◆ **EXERCISE**
Repeat the data word for word, excluding every picture.

◆ **SUPPLIED MATERIAL**

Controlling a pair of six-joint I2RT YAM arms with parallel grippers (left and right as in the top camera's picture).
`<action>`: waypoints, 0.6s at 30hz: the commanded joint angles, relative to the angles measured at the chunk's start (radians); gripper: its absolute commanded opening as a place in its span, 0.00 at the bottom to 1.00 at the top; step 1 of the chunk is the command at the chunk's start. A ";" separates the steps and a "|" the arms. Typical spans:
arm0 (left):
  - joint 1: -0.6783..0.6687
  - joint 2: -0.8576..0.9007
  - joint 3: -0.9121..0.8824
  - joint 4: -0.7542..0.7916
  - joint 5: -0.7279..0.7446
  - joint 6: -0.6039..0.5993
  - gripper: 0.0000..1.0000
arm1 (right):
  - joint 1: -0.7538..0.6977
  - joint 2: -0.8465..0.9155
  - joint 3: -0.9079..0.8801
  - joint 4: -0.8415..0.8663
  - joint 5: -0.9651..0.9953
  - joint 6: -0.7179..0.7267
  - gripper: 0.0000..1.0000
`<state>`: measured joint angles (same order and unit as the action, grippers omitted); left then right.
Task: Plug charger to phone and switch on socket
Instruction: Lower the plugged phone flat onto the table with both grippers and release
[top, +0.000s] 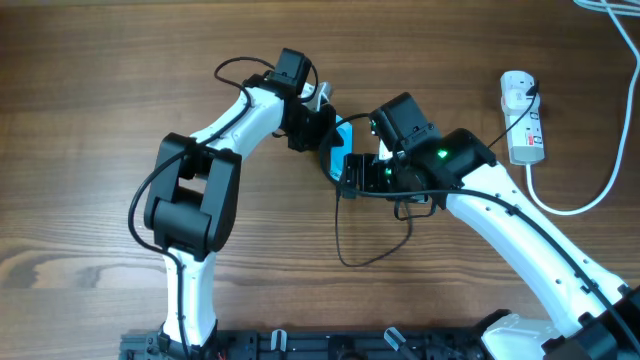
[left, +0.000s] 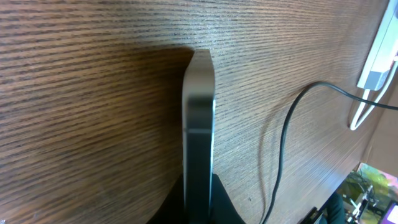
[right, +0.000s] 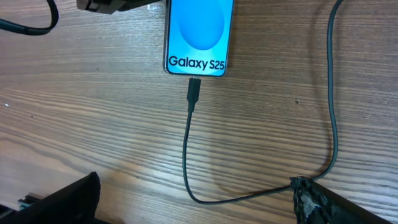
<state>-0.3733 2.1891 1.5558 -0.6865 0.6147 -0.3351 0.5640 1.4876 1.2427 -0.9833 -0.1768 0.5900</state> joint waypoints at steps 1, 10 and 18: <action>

◆ **WRITTEN ANSWER**
Controlling a pair of six-joint I2RT YAM arms with parallel grippers (left and right as in the top camera's picture).
`<action>`: waypoints, 0.6s at 30hz: the commanded joint angles, relative to the angles measured at the chunk's start (radians); gripper: its absolute commanded opening as a place in its span, 0.00 at the bottom to 1.00 at the top; step 1 of the chunk is the command at the chunk's start. A ";" separates the steps and a "|" the arms. Typical spans:
arm0 (left):
  - joint 1: -0.6783..0.6687
  - joint 2: -0.8576..0.9007
  - joint 3: -0.9121..0.8824
  - joint 4: -0.7542..0.7916
  - joint 5: -0.7279..0.7446
  - joint 6: -0.6039..0.5993
  - gripper: 0.0000..1.0000
arm1 (right):
  - joint 1: -0.7538..0.6977
  - joint 2: -0.8465..0.9155
  - joint 3: -0.9079..0.8801
  - joint 4: -0.8415..0.8663
  - joint 5: -0.9651..0.9953
  - joint 6: -0.7179..0.7267
  - gripper: 0.0000..1.0000
`<state>`: measured joint angles (same order and unit as the action, grippers omitted); left then right.
Task: Plug charger to phone and switch on socket
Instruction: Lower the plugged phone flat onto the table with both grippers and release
[top, +0.000s] 
[left, +0.000s] 
[right, +0.000s] 
<state>-0.3733 2.1891 1.5558 -0.6865 0.6147 -0.3351 0.5640 1.4876 1.2427 -0.9833 -0.1768 0.5900</state> joint waypoints at steps 1, 10 and 18: <action>

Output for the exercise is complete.